+++ Supplied records +++

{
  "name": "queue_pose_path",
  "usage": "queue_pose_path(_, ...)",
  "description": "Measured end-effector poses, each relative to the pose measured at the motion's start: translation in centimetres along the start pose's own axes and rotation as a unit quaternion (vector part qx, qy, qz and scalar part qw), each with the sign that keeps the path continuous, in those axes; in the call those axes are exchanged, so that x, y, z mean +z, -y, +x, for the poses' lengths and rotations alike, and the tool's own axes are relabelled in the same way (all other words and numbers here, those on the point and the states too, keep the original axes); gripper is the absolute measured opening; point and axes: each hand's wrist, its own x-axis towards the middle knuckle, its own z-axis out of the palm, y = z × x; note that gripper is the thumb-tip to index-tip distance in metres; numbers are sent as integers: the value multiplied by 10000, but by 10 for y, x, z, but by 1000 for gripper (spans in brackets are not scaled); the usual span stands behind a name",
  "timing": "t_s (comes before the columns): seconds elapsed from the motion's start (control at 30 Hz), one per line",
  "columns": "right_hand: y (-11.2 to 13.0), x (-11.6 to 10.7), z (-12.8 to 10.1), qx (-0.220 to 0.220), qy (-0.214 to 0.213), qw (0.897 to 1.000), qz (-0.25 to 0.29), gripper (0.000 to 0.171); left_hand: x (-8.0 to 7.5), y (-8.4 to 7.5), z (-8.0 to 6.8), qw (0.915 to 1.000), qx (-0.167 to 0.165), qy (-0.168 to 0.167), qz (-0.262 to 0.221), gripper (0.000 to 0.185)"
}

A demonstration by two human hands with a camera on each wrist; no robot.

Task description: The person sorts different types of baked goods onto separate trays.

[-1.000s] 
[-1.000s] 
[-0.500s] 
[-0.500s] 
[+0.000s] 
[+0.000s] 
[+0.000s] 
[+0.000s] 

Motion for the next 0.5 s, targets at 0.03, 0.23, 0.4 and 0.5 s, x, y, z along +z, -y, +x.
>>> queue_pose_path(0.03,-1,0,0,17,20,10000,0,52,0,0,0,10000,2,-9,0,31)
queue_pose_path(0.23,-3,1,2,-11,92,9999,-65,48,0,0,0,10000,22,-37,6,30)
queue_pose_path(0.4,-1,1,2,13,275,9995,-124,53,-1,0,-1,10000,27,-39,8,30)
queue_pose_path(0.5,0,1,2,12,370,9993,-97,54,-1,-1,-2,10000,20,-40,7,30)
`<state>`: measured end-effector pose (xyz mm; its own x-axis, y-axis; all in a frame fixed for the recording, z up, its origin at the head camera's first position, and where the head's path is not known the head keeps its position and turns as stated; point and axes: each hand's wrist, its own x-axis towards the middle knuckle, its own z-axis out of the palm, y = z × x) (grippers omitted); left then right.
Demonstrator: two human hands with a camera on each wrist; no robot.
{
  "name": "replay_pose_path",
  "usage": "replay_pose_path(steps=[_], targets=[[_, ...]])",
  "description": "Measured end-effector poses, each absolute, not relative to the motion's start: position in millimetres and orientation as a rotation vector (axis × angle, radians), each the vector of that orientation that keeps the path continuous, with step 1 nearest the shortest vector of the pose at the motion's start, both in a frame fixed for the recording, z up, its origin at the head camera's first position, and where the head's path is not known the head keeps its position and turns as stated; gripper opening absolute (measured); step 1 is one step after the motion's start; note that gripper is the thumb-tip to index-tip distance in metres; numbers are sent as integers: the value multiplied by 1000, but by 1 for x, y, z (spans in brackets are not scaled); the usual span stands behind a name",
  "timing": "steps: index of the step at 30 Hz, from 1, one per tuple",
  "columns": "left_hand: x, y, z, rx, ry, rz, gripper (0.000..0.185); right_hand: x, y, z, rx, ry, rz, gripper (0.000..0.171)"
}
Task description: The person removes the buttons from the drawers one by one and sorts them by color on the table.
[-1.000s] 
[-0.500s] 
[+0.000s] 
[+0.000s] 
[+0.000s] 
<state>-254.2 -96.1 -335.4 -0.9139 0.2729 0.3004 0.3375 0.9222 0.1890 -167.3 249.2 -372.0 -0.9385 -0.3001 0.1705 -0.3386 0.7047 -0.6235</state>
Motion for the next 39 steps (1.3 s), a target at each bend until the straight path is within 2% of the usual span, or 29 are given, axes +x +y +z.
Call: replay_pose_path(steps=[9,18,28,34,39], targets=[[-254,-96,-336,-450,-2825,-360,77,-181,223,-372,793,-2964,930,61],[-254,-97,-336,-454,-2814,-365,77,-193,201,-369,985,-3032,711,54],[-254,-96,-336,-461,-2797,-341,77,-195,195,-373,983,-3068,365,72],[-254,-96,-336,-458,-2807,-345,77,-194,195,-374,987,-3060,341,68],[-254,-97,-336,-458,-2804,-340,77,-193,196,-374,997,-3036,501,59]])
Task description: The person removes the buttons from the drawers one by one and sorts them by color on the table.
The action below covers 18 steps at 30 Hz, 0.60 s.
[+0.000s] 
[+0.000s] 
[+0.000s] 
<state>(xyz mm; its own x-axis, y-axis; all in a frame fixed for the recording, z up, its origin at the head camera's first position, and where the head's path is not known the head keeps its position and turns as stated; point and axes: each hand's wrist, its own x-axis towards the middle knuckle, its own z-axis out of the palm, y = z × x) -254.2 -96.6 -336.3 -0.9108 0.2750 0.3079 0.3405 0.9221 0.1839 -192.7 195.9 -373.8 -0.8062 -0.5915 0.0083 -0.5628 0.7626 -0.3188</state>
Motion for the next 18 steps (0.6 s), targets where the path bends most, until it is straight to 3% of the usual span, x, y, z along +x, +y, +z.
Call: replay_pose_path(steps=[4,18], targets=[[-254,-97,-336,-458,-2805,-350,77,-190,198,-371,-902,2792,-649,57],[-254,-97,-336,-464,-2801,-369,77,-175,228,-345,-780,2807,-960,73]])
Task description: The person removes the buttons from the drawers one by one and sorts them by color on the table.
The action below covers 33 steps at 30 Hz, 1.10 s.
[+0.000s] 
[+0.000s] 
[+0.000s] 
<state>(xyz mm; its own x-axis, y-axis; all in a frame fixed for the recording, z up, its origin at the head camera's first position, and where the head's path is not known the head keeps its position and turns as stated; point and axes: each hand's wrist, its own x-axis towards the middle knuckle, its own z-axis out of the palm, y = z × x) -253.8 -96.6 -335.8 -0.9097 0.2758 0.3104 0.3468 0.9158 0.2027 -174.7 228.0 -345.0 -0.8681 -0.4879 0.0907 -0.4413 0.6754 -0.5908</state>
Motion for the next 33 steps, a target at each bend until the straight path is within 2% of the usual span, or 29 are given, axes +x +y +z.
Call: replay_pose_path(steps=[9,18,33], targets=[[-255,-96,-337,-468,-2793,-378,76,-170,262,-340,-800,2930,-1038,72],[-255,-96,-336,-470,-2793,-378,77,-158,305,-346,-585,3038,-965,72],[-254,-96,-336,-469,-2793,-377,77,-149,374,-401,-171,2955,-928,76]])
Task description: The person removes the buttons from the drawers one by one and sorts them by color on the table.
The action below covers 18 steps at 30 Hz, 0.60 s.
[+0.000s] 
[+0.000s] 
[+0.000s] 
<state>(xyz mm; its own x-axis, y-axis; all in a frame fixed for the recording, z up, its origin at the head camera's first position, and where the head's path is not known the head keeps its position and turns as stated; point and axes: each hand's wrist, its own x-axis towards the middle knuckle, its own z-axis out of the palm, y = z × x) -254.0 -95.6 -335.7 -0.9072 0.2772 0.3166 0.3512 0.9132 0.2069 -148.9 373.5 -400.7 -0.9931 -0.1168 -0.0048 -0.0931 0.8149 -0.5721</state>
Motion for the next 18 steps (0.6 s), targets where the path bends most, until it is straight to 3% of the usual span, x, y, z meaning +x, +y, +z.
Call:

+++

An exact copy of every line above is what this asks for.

* _Response_:
{
  "name": "queue_pose_path",
  "usage": "queue_pose_path(_, ...)",
  "description": "Measured end-effector poses, each relative to the pose measured at the motion's start: translation in centimetres along the start pose's own axes and rotation as a unit quaternion (vector part qx, qy, qz and scalar part qw), each with the sign that keeps the path continuous, in those axes; in the call those axes are exchanged, so that x, y, z mean +z, -y, +x, for the poses' lengths and rotations alike, and the tool's own axes are relabelled in the same way (all other words and numbers here, those on the point and the states too, keep the original axes); gripper is the absolute measured opening; point and axes: each hand's wrist, its own x-axis towards the middle knuckle, its own z-axis out of the palm, y = z × x; note that gripper is the thumb-tip to index-tip distance in metres; numbers are sent as integers: the value multiplied by 10000, but by 10 for y, x, z, but by 1000 for gripper (spans in brackets are not scaled); the usual span stands behind a name",
  "timing": "t_s (comes before the columns): seconds elapsed from the motion's start (control at 30 Hz), one per line",
  "columns": "right_hand: y (-11.2 to 13.0), x (-11.6 to 10.7), z (-12.8 to 10.1), qx (-0.220 to 0.220), qy (-0.214 to 0.213), qw (0.897 to 1.000), qz (-0.25 to 0.29), gripper (0.000 to 0.171); left_hand: x (-8.0 to 7.5), y (-8.4 to 7.5), z (-8.0 to 6.8), qw (0.915 to 1.000), qx (-0.167 to 0.165), qy (-0.168 to 0.167), qz (-0.262 to 0.221), gripper (0.000 to 0.185)"
}

A demonstration by two human hands with a camera on each wrist; no robot.

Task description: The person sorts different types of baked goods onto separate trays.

[-1.000s] 
[-1.000s] 
[-0.500s] 
[-0.500s] 
[+0.000s] 
[+0.000s] 
[+0.000s] 
[+0.000s] 

Motion for the next 0.5 s, targets at 0.03, 0.23, 0.4 and 0.5 s, x, y, z along +z, -y, +x.
>>> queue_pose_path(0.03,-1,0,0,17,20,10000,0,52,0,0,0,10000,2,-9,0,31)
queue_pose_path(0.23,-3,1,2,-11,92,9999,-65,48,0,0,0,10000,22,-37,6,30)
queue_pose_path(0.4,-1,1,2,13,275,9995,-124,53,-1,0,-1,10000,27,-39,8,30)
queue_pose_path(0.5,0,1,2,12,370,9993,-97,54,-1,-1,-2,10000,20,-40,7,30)
`<state>`: measured end-effector pose (xyz mm; its own x-axis, y-axis; all in a frame fixed for the recording, z up, its origin at the head camera's first position, and where the head's path is not known the head keeps its position and turns as stated; point and axes: each hand's wrist, its own x-axis towards the middle knuckle, its own z-axis out of the palm, y = z × x) (grippers omitted); left then right.
Demonstrator: two human hands with a camera on each wrist; no robot.
{
  "name": "replay_pose_path",
  "usage": "replay_pose_path(steps=[_], targets=[[_, ...]])",
  "description": "Measured end-effector poses, each absolute, not relative to the motion's start: position in millimetres and orientation as a rotation vector (axis × angle, radians), each the vector of that orientation that keeps the path continuous, with step 1 nearest the shortest vector of the pose at the motion's start, both in a frame fixed for the recording, z up, its origin at the head camera's first position, and where the head's path is not known the head keeps its position and turns as stated; gripper opening absolute (measured); step 1 is one step after the motion's start; note that gripper is the thumb-tip to index-tip distance in metres; numbers are sent as integers: the value multiplied by 1000, but by 1 for x, y, z (spans in brackets are not scaled); the usual span stands behind a name",
  "timing": "steps: index of the step at 30 Hz, from 1, one per tuple",
  "columns": "left_hand: x, y, z, rx, ry, rz, gripper (0.000..0.185); right_hand: x, y, z, rx, ry, rz, gripper (0.000..0.171)"
}
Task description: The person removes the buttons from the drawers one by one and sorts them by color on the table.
[-1.000s] 
[-0.500s] 
[+0.000s] 
[+0.000s] 
[+0.000s] 
<state>-254.2 -96.1 -335.4 -0.9139 0.2729 0.3004 0.3375 0.9222 0.1890 -167.3 249.2 -372.0 -0.9385 -0.3001 0.1705 -0.3386 0.7047 -0.6235</state>
Motion for the next 39 steps (1.3 s), a target at each bend until the straight path is within 2% of the usual span, or 29 are given, axes +x +y +z.
Call: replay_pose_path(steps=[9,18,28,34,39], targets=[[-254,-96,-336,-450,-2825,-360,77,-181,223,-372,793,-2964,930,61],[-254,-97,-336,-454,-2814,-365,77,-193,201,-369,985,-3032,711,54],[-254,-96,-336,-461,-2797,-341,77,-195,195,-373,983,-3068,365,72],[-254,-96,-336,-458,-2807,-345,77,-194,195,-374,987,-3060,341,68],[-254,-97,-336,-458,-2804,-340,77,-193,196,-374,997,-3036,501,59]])
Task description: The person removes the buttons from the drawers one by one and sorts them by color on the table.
The action below covers 18 steps at 30 Hz, 0.60 s.
[+0.000s] 
[+0.000s] 
[+0.000s] 
<state>(xyz mm; its own x-axis, y-axis; all in a frame fixed for the recording, z up, its origin at the head camera's first position, and where the head's path is not known the head keeps its position and turns as stated; point and axes: each hand's wrist, its own x-axis towards the middle knuckle, its own z-axis out of the palm, y = z × x) -254.2 -96.6 -336.3 -0.9108 0.2750 0.3079 0.3405 0.9221 0.1839 -192.7 195.9 -373.8 -0.8062 -0.5915 0.0083 -0.5628 0.7626 -0.3188</state>
Motion for the next 18 steps (0.6 s), targets where the path bends most, until it is straight to 3% of the usual span, x, y, z along +x, +y, +z.
Call: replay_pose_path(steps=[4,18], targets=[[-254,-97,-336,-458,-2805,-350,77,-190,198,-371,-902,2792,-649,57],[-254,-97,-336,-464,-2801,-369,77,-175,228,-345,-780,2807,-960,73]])
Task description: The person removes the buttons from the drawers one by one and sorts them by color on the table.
The action below covers 33 steps at 30 Hz, 1.10 s.
[+0.000s] 
[+0.000s] 
[+0.000s] 
<state>(xyz mm; its own x-axis, y-axis; all in a frame fixed for the recording, z up, its origin at the head camera's first position, and where the head's path is not known the head keeps its position and turns as stated; point and axes: each hand's wrist, its own x-axis towards the middle knuckle, its own z-axis out of the palm, y = z × x) -253.8 -96.6 -335.8 -0.9097 0.2758 0.3104 0.3468 0.9158 0.2027 -174.7 228.0 -345.0 -0.8681 -0.4879 0.0907 -0.4413 0.6754 -0.5908</state>
Motion for the next 33 steps, a target at each bend until the straight path is within 2% of the usual span, or 29 are given, axes +x +y +z.
Call: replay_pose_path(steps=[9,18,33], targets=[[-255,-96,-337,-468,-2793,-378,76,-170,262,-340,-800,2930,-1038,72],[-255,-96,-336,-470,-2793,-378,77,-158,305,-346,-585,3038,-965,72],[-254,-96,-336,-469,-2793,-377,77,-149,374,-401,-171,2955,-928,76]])
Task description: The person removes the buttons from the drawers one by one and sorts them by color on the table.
The action below covers 18 steps at 30 Hz, 0.60 s.
[+0.000s] 
[+0.000s] 
[+0.000s] 
<state>(xyz mm; its own x-axis, y-axis; all in a frame fixed for the recording, z up, its origin at the head camera's first position, and where the head's path is not known the head keeps its position and turns as stated; point and axes: each hand's wrist, its own x-axis towards the middle knuckle, its own z-axis out of the palm, y = z × x) -254.0 -95.6 -335.7 -0.9072 0.2772 0.3166 0.3512 0.9132 0.2069 -148.9 373.5 -400.7 -0.9931 -0.1168 -0.0048 -0.0931 0.8149 -0.5721</state>
Motion for the next 18 steps (0.6 s), targets where the path bends most, until it is straight to 3% of the usual span, x, y, z meaning +x, +y, +z.
Call:

This concludes the output.